I have extended the camera mounting brackets by an extra 40mm, so I now can photograph a full A4 sheet of paper. The RPi is now mounting a NFS share on my home QNAP, so no data files are now stored on the Doc-Pi.
This is now turning more into a EDMS (Electronic Document Management System) and software project. I do have to convert the breadboard into a permanent circuit board, but the rest is kind of software.
I have lots of ideas on this and have pondered using the community version of EDMS packages like Knowledge Tree (
https://www.knowledgetree.com/) or Alfresco (
https://www.alfresco.com/community). After a quick bit of digging around I see that someone has created the Python based Mayan project (
http://www.mayan-edms.com/). Part of me - the masochistic side wants to write a python based home brewed system, but if I only stick to using DOC-Pi for home paper work/Invoices etc. then really I am only looking at perhaps 100,000 to 200,000 documents. The Drupal CMS (
https://www.drupal.org/), can easily handle this number of document and I know this package very well and it's fun to work with, so maybe I should try it out first.

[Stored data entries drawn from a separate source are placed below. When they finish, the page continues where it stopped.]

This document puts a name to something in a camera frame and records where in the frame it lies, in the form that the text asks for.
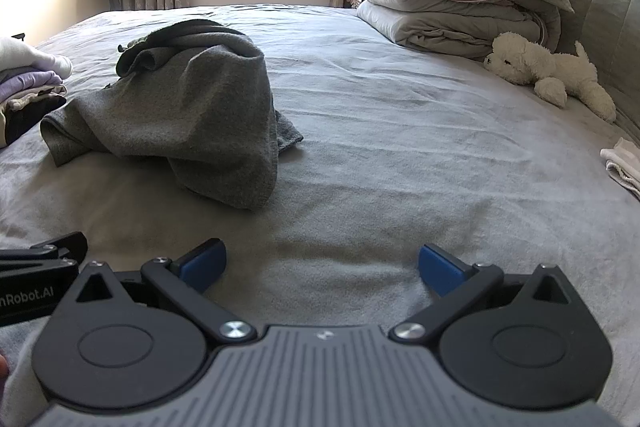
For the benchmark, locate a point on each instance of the grey top with ruffled collar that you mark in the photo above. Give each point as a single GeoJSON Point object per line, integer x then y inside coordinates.
{"type": "Point", "coordinates": [200, 107]}

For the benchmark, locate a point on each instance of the folded thin white shirt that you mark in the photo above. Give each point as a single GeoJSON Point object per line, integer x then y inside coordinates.
{"type": "Point", "coordinates": [625, 167]}

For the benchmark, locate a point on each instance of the folded purple garment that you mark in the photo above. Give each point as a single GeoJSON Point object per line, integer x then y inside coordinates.
{"type": "Point", "coordinates": [30, 82]}

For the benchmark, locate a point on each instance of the folded beige garment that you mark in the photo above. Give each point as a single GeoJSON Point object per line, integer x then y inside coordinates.
{"type": "Point", "coordinates": [30, 99]}

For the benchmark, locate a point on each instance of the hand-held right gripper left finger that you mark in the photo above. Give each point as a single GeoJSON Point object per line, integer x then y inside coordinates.
{"type": "Point", "coordinates": [202, 264]}

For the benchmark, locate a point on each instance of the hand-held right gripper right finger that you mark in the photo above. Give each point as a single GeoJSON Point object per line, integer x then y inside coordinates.
{"type": "Point", "coordinates": [440, 269]}

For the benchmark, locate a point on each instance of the bed with grey sheet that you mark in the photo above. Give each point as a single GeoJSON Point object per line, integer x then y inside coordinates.
{"type": "Point", "coordinates": [400, 132]}

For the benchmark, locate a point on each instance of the white plush dog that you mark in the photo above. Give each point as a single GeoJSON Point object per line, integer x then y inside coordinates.
{"type": "Point", "coordinates": [550, 67]}

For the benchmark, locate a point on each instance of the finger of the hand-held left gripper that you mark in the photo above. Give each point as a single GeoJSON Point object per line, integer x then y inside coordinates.
{"type": "Point", "coordinates": [60, 247]}

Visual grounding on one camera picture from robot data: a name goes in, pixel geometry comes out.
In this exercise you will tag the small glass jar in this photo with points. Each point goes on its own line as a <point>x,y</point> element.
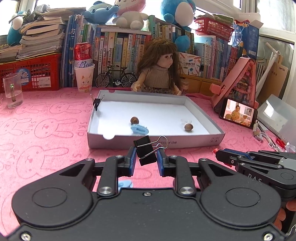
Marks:
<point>185,88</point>

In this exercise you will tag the blue whale plush toy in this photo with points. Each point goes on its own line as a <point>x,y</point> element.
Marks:
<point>99,14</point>

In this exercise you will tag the large blue plush toy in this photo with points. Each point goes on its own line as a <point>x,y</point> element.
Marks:
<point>178,11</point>

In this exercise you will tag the brown cardboard sheet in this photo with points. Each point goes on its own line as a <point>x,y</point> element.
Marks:
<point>277,78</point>

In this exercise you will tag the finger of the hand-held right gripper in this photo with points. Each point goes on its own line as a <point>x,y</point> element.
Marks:
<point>227,158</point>
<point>245,151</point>

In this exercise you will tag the clear plastic dome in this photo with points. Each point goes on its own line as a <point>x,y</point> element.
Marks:
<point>185,121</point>

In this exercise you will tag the clear plastic folder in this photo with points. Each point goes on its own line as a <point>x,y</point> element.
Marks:
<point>277,115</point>

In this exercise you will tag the red scissors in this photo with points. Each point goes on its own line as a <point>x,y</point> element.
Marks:
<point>280,142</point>

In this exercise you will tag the pink triangular phone stand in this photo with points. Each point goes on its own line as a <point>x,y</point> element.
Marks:
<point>231,81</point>

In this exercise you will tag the cat print paper cup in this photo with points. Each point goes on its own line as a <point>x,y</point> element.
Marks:
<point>84,78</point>

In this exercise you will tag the large black binder clip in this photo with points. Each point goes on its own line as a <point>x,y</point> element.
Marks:
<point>146,151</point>

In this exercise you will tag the black smartphone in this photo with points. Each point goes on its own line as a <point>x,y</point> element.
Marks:
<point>238,112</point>

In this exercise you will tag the small black binder clip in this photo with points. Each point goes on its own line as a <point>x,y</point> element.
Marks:
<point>97,102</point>

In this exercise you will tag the large red plastic basket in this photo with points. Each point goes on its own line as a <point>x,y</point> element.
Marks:
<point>34,69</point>

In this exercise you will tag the flower print clothing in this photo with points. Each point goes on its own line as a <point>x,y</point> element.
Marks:
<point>286,215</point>

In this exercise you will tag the stack of lying books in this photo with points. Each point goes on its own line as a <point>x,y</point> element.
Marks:
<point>41,34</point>

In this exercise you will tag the small red plastic basket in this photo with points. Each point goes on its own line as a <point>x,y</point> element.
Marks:
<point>212,29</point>

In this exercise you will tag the brown-haired doll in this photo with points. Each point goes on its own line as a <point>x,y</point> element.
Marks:
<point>155,74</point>

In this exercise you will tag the small blue plush toy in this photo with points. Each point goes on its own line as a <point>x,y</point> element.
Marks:
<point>13,27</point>

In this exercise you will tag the stationery print cardboard box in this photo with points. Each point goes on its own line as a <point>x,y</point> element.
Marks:
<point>190,64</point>

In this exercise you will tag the brown nut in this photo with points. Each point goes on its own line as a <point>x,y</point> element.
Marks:
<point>134,120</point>
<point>188,127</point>

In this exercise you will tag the clear glass mug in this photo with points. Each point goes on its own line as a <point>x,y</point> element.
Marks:
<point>13,97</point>

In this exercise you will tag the pink bunny print towel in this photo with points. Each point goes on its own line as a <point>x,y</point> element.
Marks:
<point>46,139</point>

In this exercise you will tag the white pink plush toy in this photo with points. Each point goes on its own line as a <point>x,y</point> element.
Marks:
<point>129,18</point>

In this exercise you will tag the white cardboard box tray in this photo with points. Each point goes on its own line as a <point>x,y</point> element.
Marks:
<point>150,111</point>

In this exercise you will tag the blue cardboard box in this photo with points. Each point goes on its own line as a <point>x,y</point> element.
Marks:
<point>252,39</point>

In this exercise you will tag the red beer can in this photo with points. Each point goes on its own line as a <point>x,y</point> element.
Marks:
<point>83,53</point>

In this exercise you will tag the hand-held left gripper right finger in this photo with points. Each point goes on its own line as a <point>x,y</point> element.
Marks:
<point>161,162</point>

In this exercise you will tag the black toy bicycle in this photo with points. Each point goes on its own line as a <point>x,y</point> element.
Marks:
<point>116,83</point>

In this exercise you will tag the row of upright books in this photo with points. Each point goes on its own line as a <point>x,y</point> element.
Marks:
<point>115,46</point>

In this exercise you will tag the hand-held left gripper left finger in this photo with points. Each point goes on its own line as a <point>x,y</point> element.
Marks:
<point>132,162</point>

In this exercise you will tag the white plastic pipe frame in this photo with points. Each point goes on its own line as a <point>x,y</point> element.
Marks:
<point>274,49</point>

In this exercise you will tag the wooden shelf box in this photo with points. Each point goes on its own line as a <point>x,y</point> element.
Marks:
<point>203,85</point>

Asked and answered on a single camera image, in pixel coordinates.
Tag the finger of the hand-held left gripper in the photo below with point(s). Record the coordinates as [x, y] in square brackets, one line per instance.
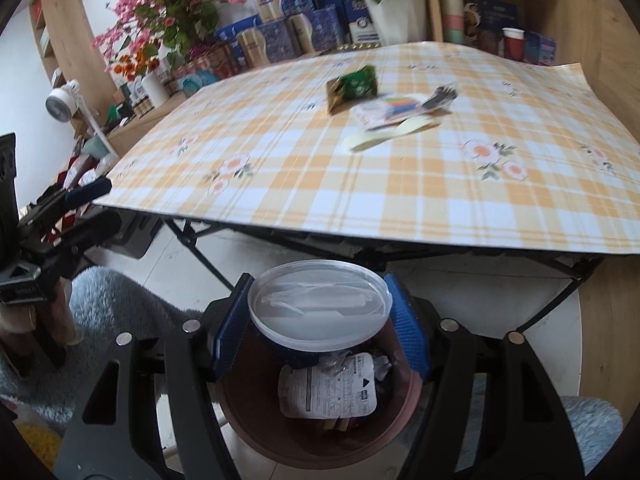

At the moment though, my current thinking is that I am only going to use this to store photographed copies of invoices and document etc. These will be OCR'ed (Optical Character Recognition), into a text format and then the text will be partially processed via NLP (Natural Language Processing) Python package: NLTK (
http://www.nltk.org/).
A few tips for people interested in this kind of thing. To OCR an image, you will need to install Tesseract (
https://code.google.com/p/tesseract-ocr/). On a RPi you just need to run: sudo apt-get install tesseract-ocr
You can then OCR a jpeg file like this: tesseract 2015-11-14_182550.jpg 2015-11-14_182550
On a RPi 2, this can take 2-3 minutes per 500KB jpeg file (1900px by 2500px). The smaller the file, the faster it is. The more pixels per 'character' the better quality the OCR is, or less errors. It's good enough for what I need for the moment.
To install NLTK (Natural Language Tool Kit) software packages: sudo pip install nltk (if you don't have it, you need to install pip first: sudo apt-get install python-pip). Best then to download some supporting files:
python # run python from the RPi CLI
nltk_download() # pops up a menu, which I used to downloaded these files:
averaged_perceptron_tagger
punkt
wordnet
words
toolbox
brown
Here is a simple exploratory code to get you started:
Code: Select all
#
# this will import a text file and do some NLP (Natural Language Processing) on the words
# import all the python modules we need
import nltk
from nltk.corpus import wordnet
path = nltk.data.find('/home/pi/ocr/2015-11-14_182550.txt')
print "load file"
raw = open(path, 'rU').read()
print "decode"
words = raw.decode('unicode_escape').encode('ascii','ignore')
print "tokanize"
text = nltk.word_tokenize(words)
# analyse and tag the tokeized list of words
tag_text = nltk.pos_tag(text)
minlength = 3 # ignore words shorter than this
nouns = set()
pnouns = set()
verbs = set()
adjectives = set()
number = set()
symbol = set()
foreign = set()
url = set()
# this will create a list of various types of words and check that they are legitimate words
print "start processing:"
for word, pos in tag_text:
if len(word) > minlength:
# find web URLS
if len(nltk.regexp_tokenize(word, r'(http://|https://|www.)[^"\' ]+')):
url.add(word)
if pos in ['SYM']:
symbol.add(word)
if pos in ['FW']:
foreign.add(word)
if pos in ['CD']:
number.add(word)
#print word
if not wordnet.synsets(word):
print word
else:
if pos in ['NN']:
nouns.add(word)
if pos in ['NNP']:
pnouns.add(word)
if pos in ['VBZ','VBG']:
verbs.add(word)
if pos in ['JJ']:
adjectives.add(word)
print "Nouns: ", nouns
print "ProNouns: ", pnouns
print "Verbs: ", verbs
print "adjectives: ", adjectives
print "Numbers: ", number
print "Symbols: ", symbol
print "Foreign: ", foreign
print "URLs: ", url
# list out some frequency stats
print
print "Frequency Stats:"
fd = nltk.FreqDist(text)
print fd.keys()
After about 60 seconds of processing, the above script will display a lot of interesting info on the text file you fed into it.
At the moment, for my document 'keywords' I am going to go with the first 20 Nouns and Pronouns and any URLs that might be listed in the doc. It's very arbitrary and might change once I have a solid block of sample docs OCR'ed etc. Ideally, I would like it to extract pertinent info based on the kind of document, ie: a bank statement might only record date, bank name, account number, balance etc; Electricity statement might have date, company, amount, avg daily units used; an Insurance doc might record date, company, amount, policy number and policy update text etc. All of this info will be stored in a SQL DB, with a web interface.
Hopefully this will end up doing a bit more that an Evernote App.